The problem in a nutshell is that our “leaders” in higher education as well as our cultural icons from the sports and entertainment worlds have been riding the wave of America-bashing because it plays well among the pseudo-intellectual liberal class. Think of Obama’s erstwhile spiritual mentor, a minister, who announced loudly, “Not God bless America, God damn America!”

The mind set from grade school to university and in most print and electronic media outlets is that America is passé, it’s racist, misogynist and worse.

They have un-learned history. They have been taught a revisionist, Marxist view of society. They will continue to destroy, for this is all they know how to do.

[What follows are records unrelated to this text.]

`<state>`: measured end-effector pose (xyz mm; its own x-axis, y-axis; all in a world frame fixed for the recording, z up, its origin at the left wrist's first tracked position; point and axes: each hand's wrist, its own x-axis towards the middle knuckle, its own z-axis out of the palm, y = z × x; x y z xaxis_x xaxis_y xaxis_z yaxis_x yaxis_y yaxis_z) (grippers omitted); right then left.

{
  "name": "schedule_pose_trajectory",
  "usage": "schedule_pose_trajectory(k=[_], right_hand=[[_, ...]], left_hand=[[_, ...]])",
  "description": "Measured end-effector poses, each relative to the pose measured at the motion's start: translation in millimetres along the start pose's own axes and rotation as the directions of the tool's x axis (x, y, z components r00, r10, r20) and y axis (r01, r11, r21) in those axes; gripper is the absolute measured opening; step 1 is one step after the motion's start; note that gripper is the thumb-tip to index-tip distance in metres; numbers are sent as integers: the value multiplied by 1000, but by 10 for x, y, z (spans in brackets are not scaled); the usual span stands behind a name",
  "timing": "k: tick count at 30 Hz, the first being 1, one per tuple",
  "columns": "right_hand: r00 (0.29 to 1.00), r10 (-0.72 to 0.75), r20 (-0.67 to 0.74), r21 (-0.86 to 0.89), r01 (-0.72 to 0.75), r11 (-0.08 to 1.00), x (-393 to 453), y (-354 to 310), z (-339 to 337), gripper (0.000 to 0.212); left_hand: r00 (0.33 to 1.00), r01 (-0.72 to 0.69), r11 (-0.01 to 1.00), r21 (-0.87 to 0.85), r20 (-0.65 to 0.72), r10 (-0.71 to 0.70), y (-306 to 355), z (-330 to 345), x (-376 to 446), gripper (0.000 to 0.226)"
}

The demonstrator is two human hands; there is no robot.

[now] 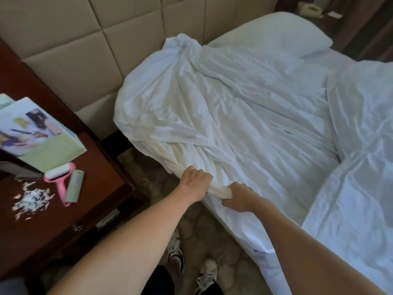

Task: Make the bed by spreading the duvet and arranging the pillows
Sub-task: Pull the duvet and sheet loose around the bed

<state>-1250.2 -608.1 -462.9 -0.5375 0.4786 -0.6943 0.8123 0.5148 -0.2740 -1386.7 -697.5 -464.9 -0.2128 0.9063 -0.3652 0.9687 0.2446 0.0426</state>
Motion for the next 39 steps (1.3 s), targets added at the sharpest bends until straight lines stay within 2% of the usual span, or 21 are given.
schedule_pose_trajectory(k=[7,10,13,15,17,23,26,33,39], right_hand=[[993,-118,-32,-117,113,987,-790,-485,339,52],[989,-138,-44,-122,132,984,-1072,-626,438,52],[982,-122,-145,-22,120,992,-1252,-709,505,39],[977,-85,-197,8,88,996,-1403,-733,602,28],[982,-67,-175,-20,65,998,-1606,-696,752,25],[997,25,-75,-40,-28,999,-1943,-384,1065,29],[995,33,-89,-34,-36,999,-1963,-178,1036,30],[991,10,-137,-64,-19,998,-1797,528,858,28],[998,35,-56,-89,-40,995,-1647,1384,709,27]], left_hand=[[992,125,992,-27,-9,-126,-69,-89,-996,22],[985,165,985,-48,66,-162,-43,-2,-1263,35],[982,160,986,-43,113,-155,90,121,-1454,45],[984,149,984,-100,114,-137,216,190,-1627,37],[984,138,975,-175,133,-115,385,291,-1819,30],[983,142,959,-246,151,-107,764,396,-2077,30],[984,132,964,-231,147,-99,887,360,-2057,24],[982,132,961,-243,162,-94,1430,407,-1648,20],[976,116,964,-239,209,-66,2067,361,-1210,20]])
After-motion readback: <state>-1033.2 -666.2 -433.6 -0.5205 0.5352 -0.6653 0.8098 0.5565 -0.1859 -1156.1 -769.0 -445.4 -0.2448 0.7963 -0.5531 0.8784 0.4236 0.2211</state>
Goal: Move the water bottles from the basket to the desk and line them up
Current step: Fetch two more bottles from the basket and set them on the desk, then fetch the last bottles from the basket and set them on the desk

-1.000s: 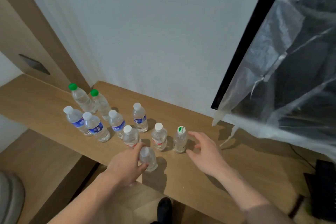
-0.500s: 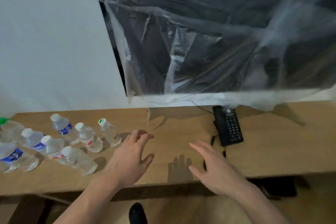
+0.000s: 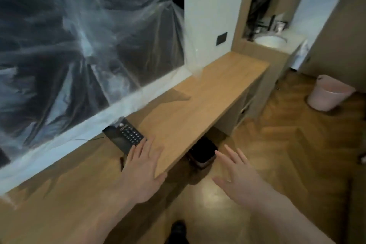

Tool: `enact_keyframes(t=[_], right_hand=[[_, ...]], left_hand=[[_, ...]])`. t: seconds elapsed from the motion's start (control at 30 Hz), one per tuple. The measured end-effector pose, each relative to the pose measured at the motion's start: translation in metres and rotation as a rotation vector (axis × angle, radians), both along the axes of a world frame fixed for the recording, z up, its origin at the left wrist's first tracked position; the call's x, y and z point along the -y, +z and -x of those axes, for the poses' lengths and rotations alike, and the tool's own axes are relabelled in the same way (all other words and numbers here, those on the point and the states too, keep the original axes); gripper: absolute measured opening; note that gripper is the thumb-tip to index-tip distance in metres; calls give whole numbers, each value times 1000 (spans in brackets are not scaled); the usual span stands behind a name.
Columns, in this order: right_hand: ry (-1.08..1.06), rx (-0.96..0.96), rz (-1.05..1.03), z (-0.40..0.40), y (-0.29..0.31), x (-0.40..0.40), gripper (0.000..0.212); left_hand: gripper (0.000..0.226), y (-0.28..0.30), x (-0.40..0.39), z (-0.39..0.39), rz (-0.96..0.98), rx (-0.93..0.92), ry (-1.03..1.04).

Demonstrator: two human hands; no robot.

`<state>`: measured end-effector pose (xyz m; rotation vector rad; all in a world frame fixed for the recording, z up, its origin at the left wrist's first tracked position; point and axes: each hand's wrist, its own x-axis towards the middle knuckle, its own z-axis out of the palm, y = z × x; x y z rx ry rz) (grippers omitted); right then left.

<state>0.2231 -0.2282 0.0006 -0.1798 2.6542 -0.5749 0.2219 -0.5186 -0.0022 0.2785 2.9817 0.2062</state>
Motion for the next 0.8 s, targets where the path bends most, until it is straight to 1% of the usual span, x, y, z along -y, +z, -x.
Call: enact_keyframes(t=[0.13,0.23,0.37,0.57,0.7,0.8], right_hand=[[-168,-23,-36,4,4,-62,80],[-267,-6,-77,21,-1,-106,82],[-326,22,-112,59,0,-155,82],[-399,-11,-141,133,8,-209,79],[-473,-46,-152,179,11,-248,79],[-536,-54,-149,194,5,-285,79]], left_hand=[[79,2,-65,57,17,36,-171],[80,1,-113,102,-6,78,-224],[77,-8,-164,167,-7,90,-294],[75,-4,-223,260,2,150,-361],[75,-2,-272,324,50,138,-456],[76,-1,-321,358,54,134,-535]])
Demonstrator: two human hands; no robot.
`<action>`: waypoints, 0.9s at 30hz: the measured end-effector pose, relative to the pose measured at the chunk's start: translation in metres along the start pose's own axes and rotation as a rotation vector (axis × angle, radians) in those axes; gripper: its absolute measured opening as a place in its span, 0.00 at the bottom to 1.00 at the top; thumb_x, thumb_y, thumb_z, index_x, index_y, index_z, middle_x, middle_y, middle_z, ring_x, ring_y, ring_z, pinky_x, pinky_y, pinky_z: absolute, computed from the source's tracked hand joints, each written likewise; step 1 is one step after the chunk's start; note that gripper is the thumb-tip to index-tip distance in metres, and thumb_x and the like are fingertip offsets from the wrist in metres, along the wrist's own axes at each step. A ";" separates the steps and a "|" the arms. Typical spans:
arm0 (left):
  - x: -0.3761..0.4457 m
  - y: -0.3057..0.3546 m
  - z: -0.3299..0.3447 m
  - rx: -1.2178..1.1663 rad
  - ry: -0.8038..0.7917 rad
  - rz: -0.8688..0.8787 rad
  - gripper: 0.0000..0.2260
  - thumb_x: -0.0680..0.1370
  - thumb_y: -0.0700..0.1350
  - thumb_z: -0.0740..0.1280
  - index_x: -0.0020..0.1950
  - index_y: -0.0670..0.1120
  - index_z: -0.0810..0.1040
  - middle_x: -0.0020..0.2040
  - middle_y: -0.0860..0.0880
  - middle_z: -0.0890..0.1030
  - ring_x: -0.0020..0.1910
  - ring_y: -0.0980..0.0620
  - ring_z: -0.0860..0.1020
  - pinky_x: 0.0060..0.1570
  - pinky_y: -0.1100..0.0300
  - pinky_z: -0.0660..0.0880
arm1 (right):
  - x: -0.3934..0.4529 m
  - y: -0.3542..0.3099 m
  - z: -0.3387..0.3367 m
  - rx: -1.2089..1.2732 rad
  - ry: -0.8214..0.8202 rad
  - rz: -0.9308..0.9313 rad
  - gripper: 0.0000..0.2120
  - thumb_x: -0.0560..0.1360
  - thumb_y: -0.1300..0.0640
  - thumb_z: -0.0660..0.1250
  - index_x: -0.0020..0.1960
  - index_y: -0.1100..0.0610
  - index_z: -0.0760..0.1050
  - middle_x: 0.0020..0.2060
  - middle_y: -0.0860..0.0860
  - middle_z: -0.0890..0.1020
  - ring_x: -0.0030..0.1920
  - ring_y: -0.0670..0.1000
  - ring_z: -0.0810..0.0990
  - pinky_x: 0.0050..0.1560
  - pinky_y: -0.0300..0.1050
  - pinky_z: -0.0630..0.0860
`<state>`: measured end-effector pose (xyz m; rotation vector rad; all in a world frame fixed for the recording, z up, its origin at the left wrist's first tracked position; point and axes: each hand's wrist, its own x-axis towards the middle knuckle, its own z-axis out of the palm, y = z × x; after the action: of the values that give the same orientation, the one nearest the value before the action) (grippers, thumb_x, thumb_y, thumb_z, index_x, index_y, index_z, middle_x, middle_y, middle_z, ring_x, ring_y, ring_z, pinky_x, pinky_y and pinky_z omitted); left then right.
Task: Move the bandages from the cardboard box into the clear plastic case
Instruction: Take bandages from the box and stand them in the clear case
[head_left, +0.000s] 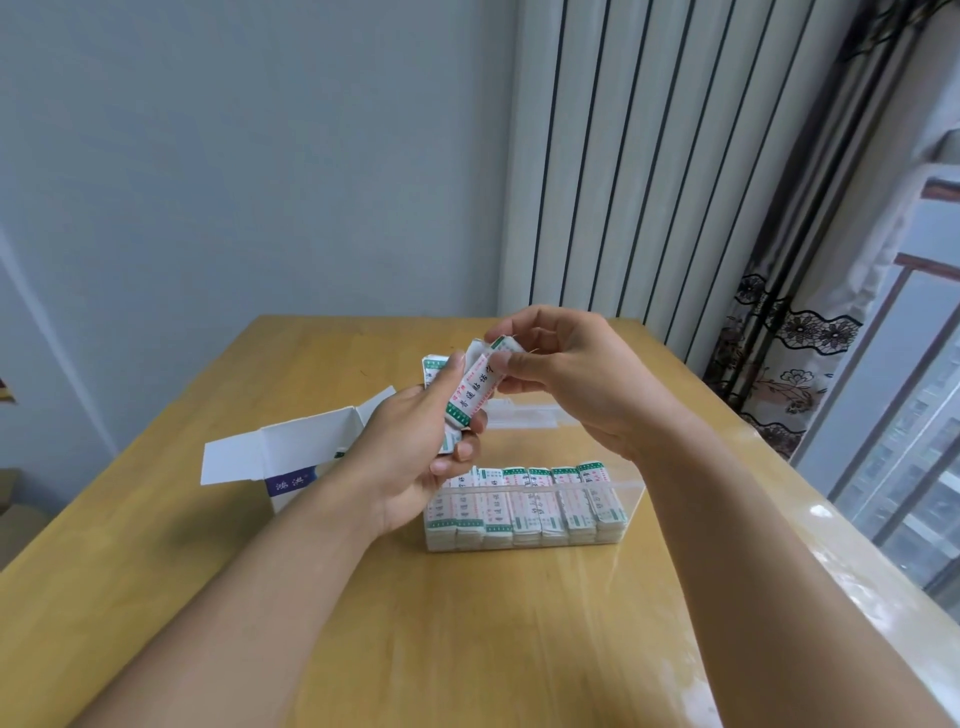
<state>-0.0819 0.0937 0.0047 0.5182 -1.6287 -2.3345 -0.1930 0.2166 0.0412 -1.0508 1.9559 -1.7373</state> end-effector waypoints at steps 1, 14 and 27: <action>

There is a baby & bath water analogy here.

The only remedy is to focus on genuine learning, tossing the touchy-feely efforts to create “safe spaces” and tolerance for everyone and everything, which leads to chaos.

Rational thought must trump “diversity”, particularly when diversity has taken on an Orwellian tone, where all animals are diverse, but some are more diverse than others. There are in fact “good ideas” and “bad ideas”. Praising diversity in ethnicity, provenance, skin color, sexual-orientation, gender-identity, religious affiliation, etc., while squelching debate on certain topics or viewpoints [as these are considered “triggers”) is one such example of a very bad idea.

Democracy and the marketplace (including free speech!) help us filter the good from the bad. Most ideas are mediocre, some are really good. And some are really bad. And if we can’t (or are afraid to) debate some “hot-iron” subjects, we will all be worse off for it. Shame on the cowards who know better, but don’t want to stand out in the crowd as “non-compliant”. Instead, they’ve become complicit.

Until the US Citizenry re-discovers what made America unique (de-Tocqueville’s 19th C observations) and returns to its roots regarding freedom of speech, accountability of public leaders and critical thought, the downward spiral will continue. This is an existential crisis.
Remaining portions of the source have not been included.